Telangana has been formed in the nick of time to avail
itself of the unique expertise of two stalwarts who can help our SC and BC
small farmers attain sustainable livelihoods and bring rural prosperity to the
State. Dr T. Hanumantha Rao, former engineer-in-chief, minor irrigation,
has designed his ‘four waters’ model for drylands by integrating engineering
with agro-forestry for drylands. In such terrain around two-thirds of the water
available is held in the plant-root system, and eventually lost through
evopo-transpiration, unless the surface area is cooled by a green cover, and
the soil enabled to hold water through properly designed underground
percolation tanks. With such specially designed systems, he has helped, as a UN
consultant, over 15 water-starved countries become water sufficient and improve
agricultural production. Dr. R. Dwarakinath, former vice-chancellor, Karnataka
agricultural university, has headed AME India Foundation, another unique group
of committed scientists, for 30 years. AME in tandem with FAO developed
collaborative farmer field schools in India – recognised as a vital necessity
by Mr K. Chandrasekhar Rao, chief minister – and by using ecological ‘least
external input’ methods, which husband soils and water, have demonstrated that
poor dryland farmers can quickly increase production and incomes even under
variable monsoon conditions.
Such new scientific
technology, which is actually a development of tried and true indigenous
methods, brings to mind the authoritative examination of Indian agricultural
practices by a team of British scientists under Dr. John Augustus Voelcker, in
the late 19th century. His report to the British government
emphasized, as Dr. Dwarakinath does, the excellence of traditional farming
systems under which a multiplicity of crops are grown by the small farmer,
along with the maintenance of farm animals, for providing local nutritional
security.
The 19th century experience of Europe and America
has shown that catalyzing local producer associations of farmers is of great
benefit for agricultural growth since most individual farmers are too poor to
lift themselves out of poverty. Hopefully, the new pro-people Telangana
government will quickly encourage such associations to emerge and link them
securely with banks to finance growth. Local PRI governmental bodies should
also be empowered to take decisions in the local interest, and these could
monitor and support farmer associations.
There has been much speculation among top economist circles
about inviting FDI participation in rural areas for growth. This is quite
unlikely to happen with the level of rural poverty at present, except in
pro-corporate thrust areas for using chemicals or GM crops, which can only have
a negative impact on dryland agriculture. It would be best in the interests of
Telangana’s poor SC and BC dryland farmers that an initial slow growth policy
is followed which depends on local consolidation as producer associations,
local knowledge, and optimal use of resources such as water and soils. Very
soon, the growth curve could curve upwards exponentially as income generated in
small hands is compounded for greater production.
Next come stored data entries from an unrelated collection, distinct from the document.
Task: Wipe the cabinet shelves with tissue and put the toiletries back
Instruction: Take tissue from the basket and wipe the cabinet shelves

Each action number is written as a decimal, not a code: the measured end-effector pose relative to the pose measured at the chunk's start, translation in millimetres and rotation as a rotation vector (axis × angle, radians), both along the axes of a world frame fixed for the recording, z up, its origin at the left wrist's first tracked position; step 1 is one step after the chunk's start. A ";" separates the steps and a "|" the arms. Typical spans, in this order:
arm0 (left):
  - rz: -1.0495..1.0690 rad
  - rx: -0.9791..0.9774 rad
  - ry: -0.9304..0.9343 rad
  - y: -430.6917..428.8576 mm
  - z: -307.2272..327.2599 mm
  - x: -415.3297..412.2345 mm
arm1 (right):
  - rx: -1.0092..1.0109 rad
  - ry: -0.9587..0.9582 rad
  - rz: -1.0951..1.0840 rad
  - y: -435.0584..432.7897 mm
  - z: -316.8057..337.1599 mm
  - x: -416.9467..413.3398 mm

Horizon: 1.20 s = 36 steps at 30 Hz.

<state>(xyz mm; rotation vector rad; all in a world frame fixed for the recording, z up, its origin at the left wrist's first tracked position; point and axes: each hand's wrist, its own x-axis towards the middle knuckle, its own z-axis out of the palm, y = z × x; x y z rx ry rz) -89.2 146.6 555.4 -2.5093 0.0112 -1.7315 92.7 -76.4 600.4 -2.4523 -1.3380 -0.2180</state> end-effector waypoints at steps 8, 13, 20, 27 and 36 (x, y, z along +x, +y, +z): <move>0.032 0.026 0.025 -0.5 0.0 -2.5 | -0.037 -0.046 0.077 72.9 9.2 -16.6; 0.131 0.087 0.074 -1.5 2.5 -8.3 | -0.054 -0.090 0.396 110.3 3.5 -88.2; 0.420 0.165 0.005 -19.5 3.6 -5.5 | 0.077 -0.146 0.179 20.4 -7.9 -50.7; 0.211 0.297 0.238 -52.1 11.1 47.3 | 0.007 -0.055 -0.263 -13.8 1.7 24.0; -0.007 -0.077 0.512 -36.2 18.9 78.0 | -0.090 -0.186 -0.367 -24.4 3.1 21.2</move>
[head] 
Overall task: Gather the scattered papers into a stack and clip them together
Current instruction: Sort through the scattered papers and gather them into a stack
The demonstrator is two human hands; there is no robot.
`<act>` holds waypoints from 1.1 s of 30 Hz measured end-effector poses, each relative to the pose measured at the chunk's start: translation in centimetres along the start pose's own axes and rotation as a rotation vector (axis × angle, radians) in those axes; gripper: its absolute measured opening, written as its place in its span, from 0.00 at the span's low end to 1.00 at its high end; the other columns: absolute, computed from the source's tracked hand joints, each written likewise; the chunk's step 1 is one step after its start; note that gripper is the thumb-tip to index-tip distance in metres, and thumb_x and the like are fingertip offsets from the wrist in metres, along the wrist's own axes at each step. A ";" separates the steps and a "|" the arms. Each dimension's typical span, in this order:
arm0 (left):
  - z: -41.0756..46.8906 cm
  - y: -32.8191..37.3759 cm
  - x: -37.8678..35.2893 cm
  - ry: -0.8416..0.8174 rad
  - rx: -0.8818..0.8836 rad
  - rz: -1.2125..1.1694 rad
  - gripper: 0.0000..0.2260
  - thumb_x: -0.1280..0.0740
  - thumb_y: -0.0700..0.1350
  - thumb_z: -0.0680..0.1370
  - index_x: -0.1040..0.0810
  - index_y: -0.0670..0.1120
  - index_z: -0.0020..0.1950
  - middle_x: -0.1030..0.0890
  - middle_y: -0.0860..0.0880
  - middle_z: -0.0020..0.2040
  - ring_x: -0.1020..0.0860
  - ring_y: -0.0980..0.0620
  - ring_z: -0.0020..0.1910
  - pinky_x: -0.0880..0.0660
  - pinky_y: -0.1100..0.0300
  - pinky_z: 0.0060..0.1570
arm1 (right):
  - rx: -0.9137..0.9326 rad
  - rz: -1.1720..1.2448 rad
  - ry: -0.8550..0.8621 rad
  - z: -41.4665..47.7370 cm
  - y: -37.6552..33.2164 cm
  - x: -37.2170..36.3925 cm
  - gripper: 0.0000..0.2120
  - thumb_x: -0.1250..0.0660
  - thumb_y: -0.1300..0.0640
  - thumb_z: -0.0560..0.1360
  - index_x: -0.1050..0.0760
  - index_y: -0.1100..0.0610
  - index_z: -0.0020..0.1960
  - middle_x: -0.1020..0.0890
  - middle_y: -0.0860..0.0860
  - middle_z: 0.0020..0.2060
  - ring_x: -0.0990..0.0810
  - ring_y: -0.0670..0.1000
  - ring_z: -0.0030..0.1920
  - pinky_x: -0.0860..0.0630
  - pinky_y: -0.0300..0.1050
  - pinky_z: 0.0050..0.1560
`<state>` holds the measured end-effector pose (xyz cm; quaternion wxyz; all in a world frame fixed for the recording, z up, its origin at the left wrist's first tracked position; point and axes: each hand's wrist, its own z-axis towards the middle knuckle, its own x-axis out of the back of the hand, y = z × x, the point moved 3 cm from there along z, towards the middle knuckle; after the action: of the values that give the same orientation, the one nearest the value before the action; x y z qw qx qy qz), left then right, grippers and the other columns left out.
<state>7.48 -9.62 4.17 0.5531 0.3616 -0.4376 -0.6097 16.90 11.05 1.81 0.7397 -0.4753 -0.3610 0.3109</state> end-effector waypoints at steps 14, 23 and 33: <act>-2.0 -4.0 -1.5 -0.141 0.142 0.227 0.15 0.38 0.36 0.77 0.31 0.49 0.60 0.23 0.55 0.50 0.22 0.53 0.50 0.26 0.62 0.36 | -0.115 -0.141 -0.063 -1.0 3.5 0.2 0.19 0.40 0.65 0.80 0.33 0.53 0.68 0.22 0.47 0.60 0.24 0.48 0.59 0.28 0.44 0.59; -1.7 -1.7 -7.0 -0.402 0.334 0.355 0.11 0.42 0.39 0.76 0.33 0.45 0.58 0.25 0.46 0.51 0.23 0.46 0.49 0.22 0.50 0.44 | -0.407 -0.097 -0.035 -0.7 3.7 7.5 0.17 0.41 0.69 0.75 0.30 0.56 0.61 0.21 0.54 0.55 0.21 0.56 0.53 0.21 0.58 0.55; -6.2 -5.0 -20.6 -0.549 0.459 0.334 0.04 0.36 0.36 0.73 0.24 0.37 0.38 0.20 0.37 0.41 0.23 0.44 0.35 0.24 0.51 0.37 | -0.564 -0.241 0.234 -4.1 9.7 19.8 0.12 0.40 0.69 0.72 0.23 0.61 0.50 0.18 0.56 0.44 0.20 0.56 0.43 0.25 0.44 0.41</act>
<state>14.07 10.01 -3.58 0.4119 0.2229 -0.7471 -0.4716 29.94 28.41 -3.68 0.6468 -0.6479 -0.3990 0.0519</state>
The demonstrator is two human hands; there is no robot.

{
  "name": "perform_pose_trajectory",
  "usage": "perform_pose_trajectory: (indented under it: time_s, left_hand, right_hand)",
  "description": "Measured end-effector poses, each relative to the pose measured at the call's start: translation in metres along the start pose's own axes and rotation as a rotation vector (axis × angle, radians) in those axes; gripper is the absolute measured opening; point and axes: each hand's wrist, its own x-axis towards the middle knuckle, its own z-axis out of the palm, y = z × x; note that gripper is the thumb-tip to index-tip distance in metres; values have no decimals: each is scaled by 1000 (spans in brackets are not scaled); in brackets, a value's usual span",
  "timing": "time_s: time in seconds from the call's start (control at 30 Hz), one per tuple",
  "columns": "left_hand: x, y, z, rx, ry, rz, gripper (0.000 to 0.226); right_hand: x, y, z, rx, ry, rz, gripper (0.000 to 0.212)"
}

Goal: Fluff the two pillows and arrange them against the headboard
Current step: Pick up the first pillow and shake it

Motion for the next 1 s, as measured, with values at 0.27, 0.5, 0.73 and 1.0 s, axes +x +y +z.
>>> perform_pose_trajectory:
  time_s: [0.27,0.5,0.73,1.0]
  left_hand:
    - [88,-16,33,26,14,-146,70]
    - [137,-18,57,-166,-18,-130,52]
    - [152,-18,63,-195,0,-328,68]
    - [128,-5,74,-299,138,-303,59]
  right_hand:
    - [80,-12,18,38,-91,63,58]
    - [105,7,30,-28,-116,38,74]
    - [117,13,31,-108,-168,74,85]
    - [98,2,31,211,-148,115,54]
The recent budget declared that the services sector accounted
for 52% of the GDSP of Telangana, with manufacturing a poor second, while
agriculture contributed only 12%.
This situation is unstable and self-limiting. Even well
known economists like Dr. Manmohan Singh and Dr Montek Ahluwalia continued to
bask in the growth of the national services sector during the IT boom period.
While this may be laudable for mature economies, like that of America, Germany,
or Japan, where manufacturing and trade meet the need for goods of a large
middle-class population, it is nothing short of disastrous for a poor country,
which must manufacture goods for its people. The manufacturing sector can only
grow with increasing local demand – and not merely by export promotion. If the
majority of its population is rural and poor, their very poverty stultifies
further economic growth. Hence a timely attention to the fate of small dryland
farmers will have a salutary knock-on effect on the larger national economy.
Telangana can create an exemplary example for the Union government to follow.
Let us hope that Mr. K. Chandrasekhar Rao’s ‘Grow It Telangana’ will lead the
way, and help Mr. Modi’s ‘Make It India’ campaign to become a reality.